▶ _TASK REQUIREMENTS_
Match the word "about". Return each line of the data below where it appears.

▶ _THE INPUT_
[Start of section]

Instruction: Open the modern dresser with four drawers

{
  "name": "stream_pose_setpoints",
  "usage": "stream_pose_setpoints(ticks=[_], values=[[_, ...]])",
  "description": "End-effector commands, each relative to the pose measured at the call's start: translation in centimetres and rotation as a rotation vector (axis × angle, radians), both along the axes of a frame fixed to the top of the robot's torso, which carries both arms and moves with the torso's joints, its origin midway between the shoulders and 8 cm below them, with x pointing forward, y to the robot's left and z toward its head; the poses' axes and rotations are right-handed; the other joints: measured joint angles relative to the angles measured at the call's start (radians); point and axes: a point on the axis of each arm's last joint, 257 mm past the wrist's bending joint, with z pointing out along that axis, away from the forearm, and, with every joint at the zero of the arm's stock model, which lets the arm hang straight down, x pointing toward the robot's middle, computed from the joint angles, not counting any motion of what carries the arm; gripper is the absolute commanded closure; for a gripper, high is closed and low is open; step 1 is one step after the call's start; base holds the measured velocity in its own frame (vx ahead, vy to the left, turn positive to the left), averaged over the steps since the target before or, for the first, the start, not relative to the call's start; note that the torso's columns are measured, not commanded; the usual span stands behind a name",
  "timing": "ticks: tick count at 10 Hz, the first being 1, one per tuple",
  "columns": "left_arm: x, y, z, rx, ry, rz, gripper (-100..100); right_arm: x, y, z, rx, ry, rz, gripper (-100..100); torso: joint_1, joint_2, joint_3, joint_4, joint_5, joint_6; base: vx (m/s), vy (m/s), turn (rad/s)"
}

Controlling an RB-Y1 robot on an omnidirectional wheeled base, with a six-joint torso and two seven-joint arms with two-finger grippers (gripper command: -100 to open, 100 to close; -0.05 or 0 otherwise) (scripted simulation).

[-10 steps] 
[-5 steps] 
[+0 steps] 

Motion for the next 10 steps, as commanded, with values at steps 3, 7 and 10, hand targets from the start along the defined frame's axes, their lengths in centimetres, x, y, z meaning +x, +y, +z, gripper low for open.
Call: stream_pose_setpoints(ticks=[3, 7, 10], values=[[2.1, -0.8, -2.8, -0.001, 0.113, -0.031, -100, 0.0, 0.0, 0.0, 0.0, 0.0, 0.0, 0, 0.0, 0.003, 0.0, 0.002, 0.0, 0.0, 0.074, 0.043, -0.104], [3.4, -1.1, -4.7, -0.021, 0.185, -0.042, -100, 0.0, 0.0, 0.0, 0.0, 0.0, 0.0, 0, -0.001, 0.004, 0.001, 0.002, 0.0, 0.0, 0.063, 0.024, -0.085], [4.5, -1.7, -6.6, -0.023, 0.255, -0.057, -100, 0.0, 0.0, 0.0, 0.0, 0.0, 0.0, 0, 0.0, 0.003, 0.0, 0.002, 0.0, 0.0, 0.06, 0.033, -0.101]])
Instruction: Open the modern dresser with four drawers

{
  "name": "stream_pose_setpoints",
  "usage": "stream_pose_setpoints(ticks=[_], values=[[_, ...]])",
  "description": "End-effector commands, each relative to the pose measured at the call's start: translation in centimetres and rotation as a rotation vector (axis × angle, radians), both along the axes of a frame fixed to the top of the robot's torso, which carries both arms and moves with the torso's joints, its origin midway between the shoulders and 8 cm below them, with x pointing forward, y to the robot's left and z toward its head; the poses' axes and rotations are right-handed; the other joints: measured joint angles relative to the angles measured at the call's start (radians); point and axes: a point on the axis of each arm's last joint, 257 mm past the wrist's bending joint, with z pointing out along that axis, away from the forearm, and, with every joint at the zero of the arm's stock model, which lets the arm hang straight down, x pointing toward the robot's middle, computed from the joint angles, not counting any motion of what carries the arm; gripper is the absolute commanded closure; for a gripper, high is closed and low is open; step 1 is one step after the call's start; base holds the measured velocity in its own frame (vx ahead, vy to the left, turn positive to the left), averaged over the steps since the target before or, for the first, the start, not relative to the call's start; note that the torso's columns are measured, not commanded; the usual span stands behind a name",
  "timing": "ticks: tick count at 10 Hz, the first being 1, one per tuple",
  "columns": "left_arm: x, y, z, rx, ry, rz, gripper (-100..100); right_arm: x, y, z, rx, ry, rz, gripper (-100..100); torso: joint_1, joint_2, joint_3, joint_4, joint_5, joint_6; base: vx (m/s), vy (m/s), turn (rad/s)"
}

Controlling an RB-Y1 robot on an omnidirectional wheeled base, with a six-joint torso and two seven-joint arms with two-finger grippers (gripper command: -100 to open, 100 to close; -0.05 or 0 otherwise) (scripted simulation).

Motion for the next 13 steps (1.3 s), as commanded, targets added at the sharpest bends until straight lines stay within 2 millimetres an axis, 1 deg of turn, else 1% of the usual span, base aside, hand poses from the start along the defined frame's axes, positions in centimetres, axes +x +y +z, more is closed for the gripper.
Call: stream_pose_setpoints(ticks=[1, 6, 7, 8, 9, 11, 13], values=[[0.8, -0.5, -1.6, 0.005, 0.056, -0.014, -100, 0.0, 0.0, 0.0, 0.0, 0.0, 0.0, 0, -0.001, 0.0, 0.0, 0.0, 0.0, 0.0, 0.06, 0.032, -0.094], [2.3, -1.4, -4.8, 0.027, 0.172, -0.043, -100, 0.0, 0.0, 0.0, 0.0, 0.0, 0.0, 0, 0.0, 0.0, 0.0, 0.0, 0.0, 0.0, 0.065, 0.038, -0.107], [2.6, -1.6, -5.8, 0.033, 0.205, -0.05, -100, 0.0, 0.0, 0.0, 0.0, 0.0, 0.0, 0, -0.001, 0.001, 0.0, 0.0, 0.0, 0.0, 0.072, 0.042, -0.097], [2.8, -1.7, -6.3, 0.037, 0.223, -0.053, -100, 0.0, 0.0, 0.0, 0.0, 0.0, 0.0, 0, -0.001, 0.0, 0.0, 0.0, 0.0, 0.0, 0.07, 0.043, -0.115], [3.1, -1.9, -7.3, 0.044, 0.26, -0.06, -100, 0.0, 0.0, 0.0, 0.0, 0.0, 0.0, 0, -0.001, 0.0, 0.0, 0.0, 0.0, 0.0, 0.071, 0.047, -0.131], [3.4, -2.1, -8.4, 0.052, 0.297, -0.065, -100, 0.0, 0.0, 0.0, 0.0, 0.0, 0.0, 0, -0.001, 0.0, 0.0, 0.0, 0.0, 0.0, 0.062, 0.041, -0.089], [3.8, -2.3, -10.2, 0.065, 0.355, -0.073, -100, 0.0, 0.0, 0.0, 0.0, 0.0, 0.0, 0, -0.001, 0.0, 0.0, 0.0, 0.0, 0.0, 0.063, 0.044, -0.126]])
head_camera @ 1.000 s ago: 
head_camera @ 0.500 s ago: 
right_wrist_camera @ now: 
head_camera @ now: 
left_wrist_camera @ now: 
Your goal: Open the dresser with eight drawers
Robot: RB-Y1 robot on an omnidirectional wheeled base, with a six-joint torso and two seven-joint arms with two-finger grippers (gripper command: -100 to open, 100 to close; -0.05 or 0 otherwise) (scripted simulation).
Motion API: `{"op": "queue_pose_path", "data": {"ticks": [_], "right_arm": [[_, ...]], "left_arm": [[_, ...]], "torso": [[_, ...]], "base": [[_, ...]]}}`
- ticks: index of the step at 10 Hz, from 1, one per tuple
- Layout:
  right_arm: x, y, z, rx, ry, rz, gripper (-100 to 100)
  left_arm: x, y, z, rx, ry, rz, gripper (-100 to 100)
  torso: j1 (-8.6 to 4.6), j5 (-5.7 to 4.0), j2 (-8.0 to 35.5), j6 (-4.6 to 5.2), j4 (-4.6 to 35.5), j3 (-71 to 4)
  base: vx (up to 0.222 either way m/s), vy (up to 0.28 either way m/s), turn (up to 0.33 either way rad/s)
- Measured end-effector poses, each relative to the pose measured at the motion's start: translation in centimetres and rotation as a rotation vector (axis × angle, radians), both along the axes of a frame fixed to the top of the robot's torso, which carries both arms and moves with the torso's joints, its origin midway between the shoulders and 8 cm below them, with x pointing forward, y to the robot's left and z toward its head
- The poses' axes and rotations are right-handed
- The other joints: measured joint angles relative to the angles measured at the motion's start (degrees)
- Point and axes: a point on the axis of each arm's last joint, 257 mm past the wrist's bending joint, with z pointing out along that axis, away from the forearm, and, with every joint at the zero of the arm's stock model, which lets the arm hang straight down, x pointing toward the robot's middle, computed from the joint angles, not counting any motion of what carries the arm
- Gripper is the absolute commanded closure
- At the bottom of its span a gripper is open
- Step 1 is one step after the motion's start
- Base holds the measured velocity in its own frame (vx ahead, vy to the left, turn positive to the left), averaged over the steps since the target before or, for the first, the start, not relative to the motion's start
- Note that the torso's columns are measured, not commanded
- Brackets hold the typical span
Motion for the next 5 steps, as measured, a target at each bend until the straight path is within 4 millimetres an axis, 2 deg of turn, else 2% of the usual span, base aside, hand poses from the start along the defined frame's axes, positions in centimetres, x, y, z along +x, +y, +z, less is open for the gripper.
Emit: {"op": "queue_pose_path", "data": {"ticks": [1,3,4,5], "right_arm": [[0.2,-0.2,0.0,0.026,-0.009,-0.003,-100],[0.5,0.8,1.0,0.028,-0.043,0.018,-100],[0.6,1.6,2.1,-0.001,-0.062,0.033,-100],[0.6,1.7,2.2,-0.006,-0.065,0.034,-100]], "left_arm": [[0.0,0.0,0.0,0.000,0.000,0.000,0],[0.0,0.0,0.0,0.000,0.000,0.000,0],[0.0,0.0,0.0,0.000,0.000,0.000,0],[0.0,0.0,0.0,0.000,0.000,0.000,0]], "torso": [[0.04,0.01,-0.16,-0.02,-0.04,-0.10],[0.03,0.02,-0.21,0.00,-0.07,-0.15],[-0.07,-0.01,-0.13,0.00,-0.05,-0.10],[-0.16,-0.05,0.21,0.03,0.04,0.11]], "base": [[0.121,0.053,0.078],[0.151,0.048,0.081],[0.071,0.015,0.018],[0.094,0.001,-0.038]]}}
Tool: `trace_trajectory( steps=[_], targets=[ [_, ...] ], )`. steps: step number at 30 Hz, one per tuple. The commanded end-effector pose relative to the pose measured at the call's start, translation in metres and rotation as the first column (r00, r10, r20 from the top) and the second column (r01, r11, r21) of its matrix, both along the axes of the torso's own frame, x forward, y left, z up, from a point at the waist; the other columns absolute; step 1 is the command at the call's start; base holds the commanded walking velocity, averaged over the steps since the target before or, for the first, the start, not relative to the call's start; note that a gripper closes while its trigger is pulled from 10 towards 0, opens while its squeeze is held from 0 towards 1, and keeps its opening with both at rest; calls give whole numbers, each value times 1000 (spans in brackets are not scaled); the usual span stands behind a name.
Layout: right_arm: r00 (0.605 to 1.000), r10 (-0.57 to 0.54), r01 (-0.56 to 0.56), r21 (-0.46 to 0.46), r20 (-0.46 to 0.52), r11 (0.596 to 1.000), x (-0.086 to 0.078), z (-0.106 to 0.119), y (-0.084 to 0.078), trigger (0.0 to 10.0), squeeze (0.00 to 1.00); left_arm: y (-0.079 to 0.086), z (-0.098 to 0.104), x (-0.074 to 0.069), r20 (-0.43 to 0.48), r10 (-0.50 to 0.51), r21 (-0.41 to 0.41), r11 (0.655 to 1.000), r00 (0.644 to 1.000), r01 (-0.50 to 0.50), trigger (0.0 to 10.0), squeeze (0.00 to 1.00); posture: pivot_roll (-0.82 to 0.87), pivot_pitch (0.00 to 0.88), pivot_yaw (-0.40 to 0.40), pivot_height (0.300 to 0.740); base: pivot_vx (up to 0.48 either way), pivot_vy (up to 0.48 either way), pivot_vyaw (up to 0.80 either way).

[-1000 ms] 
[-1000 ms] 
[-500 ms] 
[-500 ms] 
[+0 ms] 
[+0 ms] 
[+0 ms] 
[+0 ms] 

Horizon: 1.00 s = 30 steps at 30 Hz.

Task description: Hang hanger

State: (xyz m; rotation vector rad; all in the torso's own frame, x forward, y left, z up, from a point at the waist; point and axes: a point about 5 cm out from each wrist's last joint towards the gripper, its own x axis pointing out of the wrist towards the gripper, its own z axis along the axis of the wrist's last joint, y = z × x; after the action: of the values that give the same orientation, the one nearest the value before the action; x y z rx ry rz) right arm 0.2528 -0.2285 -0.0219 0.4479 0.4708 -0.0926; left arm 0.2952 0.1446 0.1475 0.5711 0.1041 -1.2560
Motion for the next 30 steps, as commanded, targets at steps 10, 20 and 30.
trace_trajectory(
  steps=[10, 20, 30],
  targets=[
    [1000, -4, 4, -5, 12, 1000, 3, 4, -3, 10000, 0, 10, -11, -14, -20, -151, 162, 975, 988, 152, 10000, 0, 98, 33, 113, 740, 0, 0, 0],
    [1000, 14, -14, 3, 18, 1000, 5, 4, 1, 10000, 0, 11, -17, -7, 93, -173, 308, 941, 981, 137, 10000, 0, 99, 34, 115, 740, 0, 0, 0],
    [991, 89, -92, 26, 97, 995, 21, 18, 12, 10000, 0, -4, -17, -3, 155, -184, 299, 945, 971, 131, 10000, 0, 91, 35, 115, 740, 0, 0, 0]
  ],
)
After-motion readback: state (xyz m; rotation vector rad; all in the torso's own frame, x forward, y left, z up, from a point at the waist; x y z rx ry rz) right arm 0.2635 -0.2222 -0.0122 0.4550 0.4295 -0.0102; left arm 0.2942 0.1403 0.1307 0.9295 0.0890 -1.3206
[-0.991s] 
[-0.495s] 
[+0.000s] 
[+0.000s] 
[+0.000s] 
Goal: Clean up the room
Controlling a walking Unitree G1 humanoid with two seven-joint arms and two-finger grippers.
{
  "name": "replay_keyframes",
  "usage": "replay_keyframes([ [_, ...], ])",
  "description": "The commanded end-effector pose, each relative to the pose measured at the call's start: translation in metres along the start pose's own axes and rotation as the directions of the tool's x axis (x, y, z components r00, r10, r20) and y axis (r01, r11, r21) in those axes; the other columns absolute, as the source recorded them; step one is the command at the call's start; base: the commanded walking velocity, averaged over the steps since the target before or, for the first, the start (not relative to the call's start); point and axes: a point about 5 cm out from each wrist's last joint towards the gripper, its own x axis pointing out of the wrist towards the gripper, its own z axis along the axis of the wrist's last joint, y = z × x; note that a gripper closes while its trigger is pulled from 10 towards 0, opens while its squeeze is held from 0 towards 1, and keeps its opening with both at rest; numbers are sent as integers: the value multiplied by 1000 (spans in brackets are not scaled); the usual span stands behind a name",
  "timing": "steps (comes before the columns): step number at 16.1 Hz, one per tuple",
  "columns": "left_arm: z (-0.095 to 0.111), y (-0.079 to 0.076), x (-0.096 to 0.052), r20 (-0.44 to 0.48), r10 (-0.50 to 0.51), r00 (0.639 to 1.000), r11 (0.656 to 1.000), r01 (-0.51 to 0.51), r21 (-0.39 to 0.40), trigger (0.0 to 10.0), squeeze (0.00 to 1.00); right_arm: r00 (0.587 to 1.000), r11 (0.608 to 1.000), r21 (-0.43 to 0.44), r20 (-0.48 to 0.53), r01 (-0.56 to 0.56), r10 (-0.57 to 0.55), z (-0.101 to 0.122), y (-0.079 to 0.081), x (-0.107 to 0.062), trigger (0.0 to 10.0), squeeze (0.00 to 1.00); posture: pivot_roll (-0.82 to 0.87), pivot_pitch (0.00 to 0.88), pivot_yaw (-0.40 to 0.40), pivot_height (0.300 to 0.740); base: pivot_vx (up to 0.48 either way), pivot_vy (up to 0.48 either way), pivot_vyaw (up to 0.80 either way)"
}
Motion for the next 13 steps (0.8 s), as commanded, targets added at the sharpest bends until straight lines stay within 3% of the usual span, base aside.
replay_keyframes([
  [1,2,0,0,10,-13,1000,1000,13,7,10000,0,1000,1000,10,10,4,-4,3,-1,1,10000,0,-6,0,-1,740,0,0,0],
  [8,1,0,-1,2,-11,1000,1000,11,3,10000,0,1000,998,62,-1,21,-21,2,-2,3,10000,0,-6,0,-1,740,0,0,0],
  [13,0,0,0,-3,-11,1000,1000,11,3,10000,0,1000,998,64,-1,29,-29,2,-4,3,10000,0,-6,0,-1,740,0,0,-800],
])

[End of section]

▶ _EXERCISE RESPONSE_
State: (xyz m; rotation vector rad; all in the torso's own frame, x forward, y left, z up, from a point at the waist; point and axes: a point about 5 cm out from each wrist's last joint towards the gripper, its own x axis pointing out of the wrist towards the gripper, its own z axis along the axis of the wrist's last joint, y = z × x; after the action: of the values that give the same orientation, the one nearest the value before the action; x y z rx ry rz) right arm 0.2528 -0.2285 -0.0219 0.4479 0.4708 -0.0926; left arm 0.2952 0.1446 0.1475 0.5711 0.1041 -1.2560
  "description": "The commanded end-effector pose, each relative to the pose measured at the call's start: translation in metres along the start pose's own axes and rotation as the directions of the tool's x axis (x, y, z components r00, r10, r20) and y axis (r01, r11, r21) in those axes; the other columns absolute, as the source recorded them; step one is the command at the call's start; base: the commanded walking velocity, averaged over the steps since the target before or, for the first, the start (not relative to the call's start); point and axes: a point about 5 cm out from each wrist's last joint towards the gripper, its own x axis pointing out of the wrist towards the gripper, its own z axis along the axis of the wrist's last joint, y = z × x; note that a gripper closes while its trigger is pulled from 10 towards 0, opens while its squeeze is held from 0 towards 1, and keeps its opening with both at rest; numbers are sent as integers: the value multiplied by 1000 (spans in brackets are not scaled); the usual span stands behind a name",

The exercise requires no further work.